Though someone who uses one of their cpus should be able to give you more info.


----------



## specter51095 (Nov 25, 2009)

1 g0t 0wn3d said:


> I heard amd was not that great for overclocking because they don't like extra volts. That being said they make a quad that 4ghz stock.
> 
> Though someone who uses one of their cpus should be able to give you more info.


i have never heard of that quad thats stock at 4ghz but i do know that the old phenoms like the 955 and expecialy the 965 have no trouble hitting 4ghz on air the 955 hits about 4.1 at the stock clock of 3.2 and the 965 hits 4.3 respectivly at the stock clock of 3.4 i know with those overclocks its simple increasing of the multiplier and slight increase on the vcore (1.35 up to about 1.4-45) then you can fine tune the bus speed to get an extra 50mhz or so out of it

anyway that doesnt really solve my question but ill be sure to look into that 4ghz cpu

also thanks for the responce


----------



## 1 g0t 0wn3d (Jan 31, 2007)

Update , i was trying to find it where i saw it (newegg) and the highest i can come up with is 3.5.

So overclocking AMDs seems to deal with changing the multiplier more than anything? As opposed to intel where you raise the fsb.

Also you may be interested in this
http://www.overclockersclub.com/reviews/amd_phenom_1075t_970_560_athlon_645_450_265/3.htm


----------



## greenbrucelee (Apr 24, 2007)

yep, Amds are harder to overclock than Intels usually because they dont like more voltage being applied and normally the case is to raise the clock instead of the FSB or aswell as.

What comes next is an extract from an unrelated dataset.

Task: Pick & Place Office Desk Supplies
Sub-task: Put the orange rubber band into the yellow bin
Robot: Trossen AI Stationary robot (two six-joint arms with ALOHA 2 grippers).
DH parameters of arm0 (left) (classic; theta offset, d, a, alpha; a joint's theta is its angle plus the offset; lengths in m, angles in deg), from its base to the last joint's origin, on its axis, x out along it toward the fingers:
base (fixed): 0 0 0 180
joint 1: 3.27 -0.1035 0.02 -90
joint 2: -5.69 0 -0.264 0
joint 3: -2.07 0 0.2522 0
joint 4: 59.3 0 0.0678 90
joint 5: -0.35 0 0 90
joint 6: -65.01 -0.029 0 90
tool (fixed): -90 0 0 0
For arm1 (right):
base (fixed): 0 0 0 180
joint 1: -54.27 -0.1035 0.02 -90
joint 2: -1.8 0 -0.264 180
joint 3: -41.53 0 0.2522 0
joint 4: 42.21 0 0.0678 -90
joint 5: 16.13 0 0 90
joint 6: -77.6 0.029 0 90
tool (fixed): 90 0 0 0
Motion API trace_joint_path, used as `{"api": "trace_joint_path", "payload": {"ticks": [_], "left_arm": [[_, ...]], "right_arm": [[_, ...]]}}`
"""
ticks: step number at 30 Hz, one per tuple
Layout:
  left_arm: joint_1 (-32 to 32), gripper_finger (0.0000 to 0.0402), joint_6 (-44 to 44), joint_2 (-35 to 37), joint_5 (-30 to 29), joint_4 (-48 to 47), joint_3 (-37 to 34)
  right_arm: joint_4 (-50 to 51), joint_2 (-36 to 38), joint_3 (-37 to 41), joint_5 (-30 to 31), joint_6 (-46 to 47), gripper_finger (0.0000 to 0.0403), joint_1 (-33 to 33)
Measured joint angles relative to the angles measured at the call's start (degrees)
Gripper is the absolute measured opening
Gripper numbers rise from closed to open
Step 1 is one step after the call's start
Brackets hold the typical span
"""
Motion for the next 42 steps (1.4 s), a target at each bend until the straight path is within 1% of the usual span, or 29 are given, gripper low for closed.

No cpu currently runs at 4GHz at stock as at the moment neither intel or AMD can do it and keep the temps and voltages stable. The last time I read about AMD and INtel trying it they both said it will be a long time before they can, this is probably the reason they add more cores and threads rather than flat out power.


----------



## llacrossedude7 (Jul 31, 2009)

The older batches or Phenom II X4's did not going above 3.8Ghz but with the newer batches with newer engineering they can easily hit about 4.2Ghz and with the right motherboard combo you can go higher than that. Basically it's how lucky you get with your batch number that will decide how high you can OC.


----------